(Records):

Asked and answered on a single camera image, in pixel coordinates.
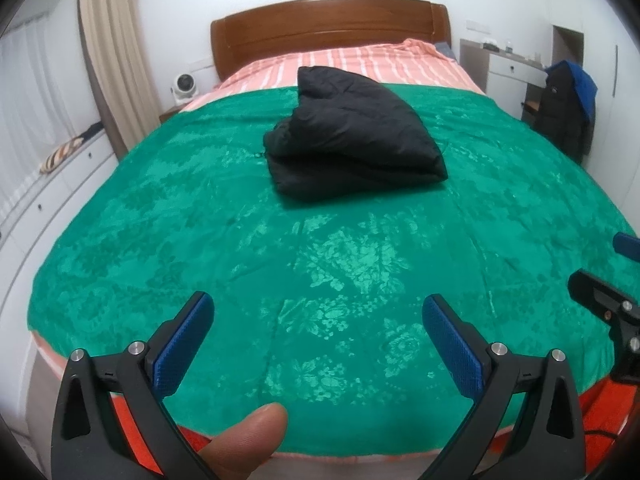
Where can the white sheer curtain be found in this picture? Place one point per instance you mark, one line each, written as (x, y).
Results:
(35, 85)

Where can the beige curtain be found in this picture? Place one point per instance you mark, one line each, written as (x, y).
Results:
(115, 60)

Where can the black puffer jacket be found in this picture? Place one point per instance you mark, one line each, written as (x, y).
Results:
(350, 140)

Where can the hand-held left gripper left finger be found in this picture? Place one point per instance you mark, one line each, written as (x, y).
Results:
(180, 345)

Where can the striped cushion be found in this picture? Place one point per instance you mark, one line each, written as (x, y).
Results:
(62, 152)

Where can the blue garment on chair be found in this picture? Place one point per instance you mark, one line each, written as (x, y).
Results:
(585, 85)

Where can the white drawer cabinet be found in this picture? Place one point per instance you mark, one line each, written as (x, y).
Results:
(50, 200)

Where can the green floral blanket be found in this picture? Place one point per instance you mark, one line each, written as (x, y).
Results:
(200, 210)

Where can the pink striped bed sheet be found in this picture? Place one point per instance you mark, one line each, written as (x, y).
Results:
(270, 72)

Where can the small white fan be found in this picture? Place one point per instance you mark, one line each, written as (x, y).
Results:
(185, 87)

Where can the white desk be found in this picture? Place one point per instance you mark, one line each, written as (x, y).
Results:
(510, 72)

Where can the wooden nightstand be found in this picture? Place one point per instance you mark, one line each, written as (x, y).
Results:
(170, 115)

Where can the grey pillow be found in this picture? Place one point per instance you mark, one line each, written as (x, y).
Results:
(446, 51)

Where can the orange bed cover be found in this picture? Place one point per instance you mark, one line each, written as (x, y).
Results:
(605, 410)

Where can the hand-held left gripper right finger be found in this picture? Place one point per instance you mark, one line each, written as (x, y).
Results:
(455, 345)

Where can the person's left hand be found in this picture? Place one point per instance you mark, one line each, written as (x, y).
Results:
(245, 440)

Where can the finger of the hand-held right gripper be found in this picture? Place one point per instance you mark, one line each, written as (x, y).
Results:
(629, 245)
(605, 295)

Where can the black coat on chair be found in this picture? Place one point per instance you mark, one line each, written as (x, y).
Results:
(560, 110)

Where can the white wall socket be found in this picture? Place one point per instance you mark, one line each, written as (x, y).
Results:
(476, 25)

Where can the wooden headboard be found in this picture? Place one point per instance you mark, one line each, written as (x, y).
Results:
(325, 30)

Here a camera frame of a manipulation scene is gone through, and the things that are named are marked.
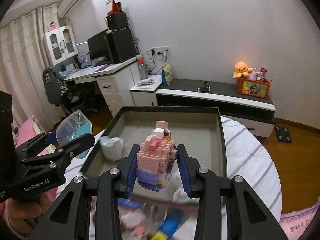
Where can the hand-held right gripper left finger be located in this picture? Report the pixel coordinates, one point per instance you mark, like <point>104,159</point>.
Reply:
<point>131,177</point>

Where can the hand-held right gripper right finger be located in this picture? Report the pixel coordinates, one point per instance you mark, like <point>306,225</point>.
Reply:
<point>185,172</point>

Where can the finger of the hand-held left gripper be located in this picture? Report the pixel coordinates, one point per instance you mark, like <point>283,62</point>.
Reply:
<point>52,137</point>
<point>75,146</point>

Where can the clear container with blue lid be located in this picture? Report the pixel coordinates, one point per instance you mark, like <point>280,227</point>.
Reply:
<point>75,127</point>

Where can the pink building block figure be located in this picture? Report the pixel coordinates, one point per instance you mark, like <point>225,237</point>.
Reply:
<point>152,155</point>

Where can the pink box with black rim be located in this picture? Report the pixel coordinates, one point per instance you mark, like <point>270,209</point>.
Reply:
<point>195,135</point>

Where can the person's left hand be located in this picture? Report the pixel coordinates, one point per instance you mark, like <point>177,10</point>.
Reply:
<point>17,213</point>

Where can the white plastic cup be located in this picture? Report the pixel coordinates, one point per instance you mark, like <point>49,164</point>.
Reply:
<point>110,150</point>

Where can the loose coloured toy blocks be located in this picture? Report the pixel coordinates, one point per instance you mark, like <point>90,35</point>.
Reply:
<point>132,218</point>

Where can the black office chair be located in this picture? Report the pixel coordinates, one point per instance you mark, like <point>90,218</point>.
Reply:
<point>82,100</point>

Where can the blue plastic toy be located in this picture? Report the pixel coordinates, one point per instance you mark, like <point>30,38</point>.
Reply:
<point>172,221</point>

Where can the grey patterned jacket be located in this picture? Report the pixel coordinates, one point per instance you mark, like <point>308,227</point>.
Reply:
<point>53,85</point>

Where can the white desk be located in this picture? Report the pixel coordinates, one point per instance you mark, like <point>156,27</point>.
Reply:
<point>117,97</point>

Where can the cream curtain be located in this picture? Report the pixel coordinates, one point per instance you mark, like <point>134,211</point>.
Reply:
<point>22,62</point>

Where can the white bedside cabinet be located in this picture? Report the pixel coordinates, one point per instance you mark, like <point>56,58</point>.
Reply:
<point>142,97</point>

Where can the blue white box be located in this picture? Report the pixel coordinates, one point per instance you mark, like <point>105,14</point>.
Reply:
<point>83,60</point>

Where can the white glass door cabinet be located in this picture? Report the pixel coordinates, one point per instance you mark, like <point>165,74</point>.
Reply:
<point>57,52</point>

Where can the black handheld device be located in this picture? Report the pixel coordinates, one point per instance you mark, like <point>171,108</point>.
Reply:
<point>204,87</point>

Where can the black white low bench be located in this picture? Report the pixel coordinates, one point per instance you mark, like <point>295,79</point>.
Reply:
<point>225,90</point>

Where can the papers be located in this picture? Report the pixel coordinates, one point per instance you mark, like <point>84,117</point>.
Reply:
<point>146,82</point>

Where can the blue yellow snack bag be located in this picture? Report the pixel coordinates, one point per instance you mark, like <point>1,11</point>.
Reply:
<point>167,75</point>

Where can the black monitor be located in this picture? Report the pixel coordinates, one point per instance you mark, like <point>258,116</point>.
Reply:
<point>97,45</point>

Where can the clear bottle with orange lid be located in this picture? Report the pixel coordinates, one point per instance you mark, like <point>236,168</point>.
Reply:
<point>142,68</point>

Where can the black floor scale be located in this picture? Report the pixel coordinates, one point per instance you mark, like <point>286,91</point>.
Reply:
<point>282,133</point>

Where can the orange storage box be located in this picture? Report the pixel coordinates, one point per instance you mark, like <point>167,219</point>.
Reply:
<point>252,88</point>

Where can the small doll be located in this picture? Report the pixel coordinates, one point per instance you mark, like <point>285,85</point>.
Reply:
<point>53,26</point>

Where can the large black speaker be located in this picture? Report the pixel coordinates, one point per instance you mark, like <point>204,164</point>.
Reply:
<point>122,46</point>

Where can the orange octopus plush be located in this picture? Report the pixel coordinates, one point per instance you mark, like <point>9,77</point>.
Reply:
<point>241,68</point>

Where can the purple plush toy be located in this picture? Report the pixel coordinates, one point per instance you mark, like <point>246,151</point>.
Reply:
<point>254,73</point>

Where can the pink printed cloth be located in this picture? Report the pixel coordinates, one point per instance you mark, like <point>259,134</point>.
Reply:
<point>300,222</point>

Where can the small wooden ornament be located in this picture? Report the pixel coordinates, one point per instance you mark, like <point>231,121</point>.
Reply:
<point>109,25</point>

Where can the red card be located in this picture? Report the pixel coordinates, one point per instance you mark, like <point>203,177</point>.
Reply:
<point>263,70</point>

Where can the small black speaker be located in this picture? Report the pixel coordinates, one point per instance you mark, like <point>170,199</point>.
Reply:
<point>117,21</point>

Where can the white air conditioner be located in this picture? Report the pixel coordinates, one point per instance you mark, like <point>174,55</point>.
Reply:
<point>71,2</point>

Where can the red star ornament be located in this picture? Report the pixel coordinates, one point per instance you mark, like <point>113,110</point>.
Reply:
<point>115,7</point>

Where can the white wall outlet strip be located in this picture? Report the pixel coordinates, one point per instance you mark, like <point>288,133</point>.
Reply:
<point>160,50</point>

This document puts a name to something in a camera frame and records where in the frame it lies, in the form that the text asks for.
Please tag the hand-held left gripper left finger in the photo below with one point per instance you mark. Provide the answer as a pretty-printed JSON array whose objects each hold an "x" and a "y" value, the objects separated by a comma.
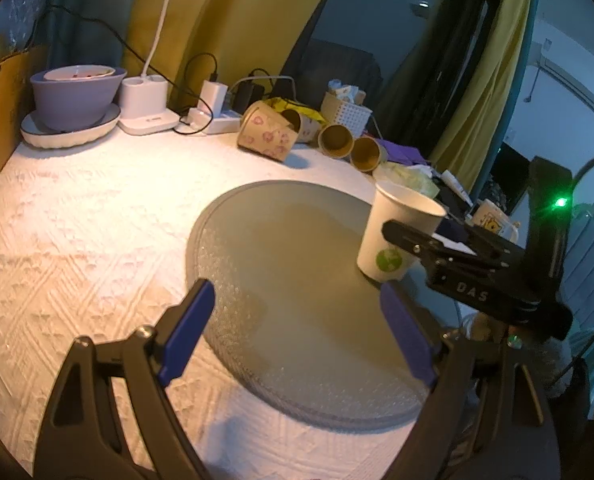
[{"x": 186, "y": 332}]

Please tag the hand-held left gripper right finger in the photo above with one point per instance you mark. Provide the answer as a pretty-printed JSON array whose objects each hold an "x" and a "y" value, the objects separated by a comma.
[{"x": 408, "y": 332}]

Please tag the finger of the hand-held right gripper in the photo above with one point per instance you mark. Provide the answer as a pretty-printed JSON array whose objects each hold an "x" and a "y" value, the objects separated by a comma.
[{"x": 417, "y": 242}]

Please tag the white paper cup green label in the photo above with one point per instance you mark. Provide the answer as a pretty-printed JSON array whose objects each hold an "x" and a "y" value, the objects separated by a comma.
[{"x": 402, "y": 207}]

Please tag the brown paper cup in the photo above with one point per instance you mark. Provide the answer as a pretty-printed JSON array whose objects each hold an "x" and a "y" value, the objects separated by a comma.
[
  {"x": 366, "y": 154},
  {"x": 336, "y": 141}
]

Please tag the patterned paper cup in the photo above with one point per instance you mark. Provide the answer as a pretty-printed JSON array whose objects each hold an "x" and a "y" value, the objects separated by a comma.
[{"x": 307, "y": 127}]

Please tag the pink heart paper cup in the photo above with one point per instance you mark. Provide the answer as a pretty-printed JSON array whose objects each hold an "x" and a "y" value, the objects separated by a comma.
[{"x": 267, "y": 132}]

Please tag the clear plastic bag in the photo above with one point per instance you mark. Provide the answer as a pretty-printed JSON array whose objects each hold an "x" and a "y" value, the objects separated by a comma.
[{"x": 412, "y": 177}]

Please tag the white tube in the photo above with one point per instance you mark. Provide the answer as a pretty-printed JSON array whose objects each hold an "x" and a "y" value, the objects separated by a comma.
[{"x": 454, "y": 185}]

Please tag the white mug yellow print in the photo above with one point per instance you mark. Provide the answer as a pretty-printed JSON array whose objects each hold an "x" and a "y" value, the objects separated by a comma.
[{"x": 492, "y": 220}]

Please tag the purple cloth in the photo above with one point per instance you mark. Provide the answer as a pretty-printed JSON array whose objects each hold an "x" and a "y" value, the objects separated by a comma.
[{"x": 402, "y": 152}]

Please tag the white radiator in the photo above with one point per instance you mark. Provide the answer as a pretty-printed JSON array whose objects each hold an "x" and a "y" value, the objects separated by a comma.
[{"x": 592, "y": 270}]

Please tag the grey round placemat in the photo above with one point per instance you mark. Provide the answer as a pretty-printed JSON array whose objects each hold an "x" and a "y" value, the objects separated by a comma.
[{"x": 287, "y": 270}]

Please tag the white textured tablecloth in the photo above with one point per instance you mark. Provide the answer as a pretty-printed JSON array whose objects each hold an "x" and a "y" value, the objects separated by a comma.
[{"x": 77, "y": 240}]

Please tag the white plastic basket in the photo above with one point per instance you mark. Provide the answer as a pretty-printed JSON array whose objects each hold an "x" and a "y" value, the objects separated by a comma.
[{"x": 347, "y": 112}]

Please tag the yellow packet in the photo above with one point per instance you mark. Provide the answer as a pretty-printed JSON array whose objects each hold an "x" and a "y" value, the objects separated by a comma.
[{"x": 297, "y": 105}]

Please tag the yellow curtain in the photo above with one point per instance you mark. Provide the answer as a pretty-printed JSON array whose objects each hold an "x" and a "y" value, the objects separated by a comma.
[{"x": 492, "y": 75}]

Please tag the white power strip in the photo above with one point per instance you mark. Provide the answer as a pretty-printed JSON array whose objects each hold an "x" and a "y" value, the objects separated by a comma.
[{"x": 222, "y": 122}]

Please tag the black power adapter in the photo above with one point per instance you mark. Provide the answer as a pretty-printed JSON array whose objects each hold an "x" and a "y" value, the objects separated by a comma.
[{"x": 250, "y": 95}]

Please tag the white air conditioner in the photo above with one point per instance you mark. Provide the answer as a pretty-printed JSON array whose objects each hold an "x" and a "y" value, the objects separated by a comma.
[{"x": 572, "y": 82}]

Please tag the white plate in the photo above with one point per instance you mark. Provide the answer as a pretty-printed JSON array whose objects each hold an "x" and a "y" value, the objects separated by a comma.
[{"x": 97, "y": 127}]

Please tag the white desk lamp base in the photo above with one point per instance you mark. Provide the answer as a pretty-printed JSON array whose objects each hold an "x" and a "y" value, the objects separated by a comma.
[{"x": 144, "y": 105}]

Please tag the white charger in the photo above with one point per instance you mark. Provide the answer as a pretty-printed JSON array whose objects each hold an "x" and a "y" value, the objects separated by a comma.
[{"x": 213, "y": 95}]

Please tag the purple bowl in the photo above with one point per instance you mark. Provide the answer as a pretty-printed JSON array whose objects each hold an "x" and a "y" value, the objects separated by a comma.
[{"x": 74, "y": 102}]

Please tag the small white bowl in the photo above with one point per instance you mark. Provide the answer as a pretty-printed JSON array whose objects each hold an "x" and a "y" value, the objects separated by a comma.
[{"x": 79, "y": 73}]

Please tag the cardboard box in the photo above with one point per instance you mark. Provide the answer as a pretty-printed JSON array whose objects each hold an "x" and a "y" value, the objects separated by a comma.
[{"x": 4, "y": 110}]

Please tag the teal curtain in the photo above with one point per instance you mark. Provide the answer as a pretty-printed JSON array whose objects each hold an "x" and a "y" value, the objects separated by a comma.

(What to do):
Every line above between the one containing "Where can the grey pillow" and the one containing "<point>131,177</point>", those two included, is to be printed exactly. No pictures go into the copy.

(Result of this task):
Where can the grey pillow be found in this picture? Place one point per instance you mark, one line each, written as (x, y).
Results:
(446, 51)

Where can the orange bed cover be found in this picture? Place one point per instance you mark, one line each, written as (x, y).
Results:
(605, 410)

Where can the hand-held left gripper right finger be found in this picture? Place one point per instance you mark, one line each, written as (x, y).
Results:
(455, 345)

Where can the person's left hand be found in this picture? Place one point per instance you mark, one line each, written as (x, y).
Results:
(245, 440)

Where can the finger of the hand-held right gripper be found in this picture? Place one point per instance you mark, one line each, written as (x, y).
Results:
(629, 245)
(605, 295)

Where can the black coat on chair be found in this picture? Place one point per instance you mark, one line each, written as (x, y).
Results:
(560, 110)

Where can the white wall socket be found in this picture? Place one point per instance you mark, one line each, written as (x, y).
Results:
(476, 25)

Where can the wooden headboard be found in this picture? Place one point per instance you mark, one line each, written as (x, y).
Results:
(325, 30)

Here a camera frame of a manipulation scene is gone through, and the things that are named are marked.
Where can the hand-held right gripper left finger be located in this picture? Report the pixel coordinates, one point per instance you mark, like <point>104,159</point>.
Reply:
<point>131,177</point>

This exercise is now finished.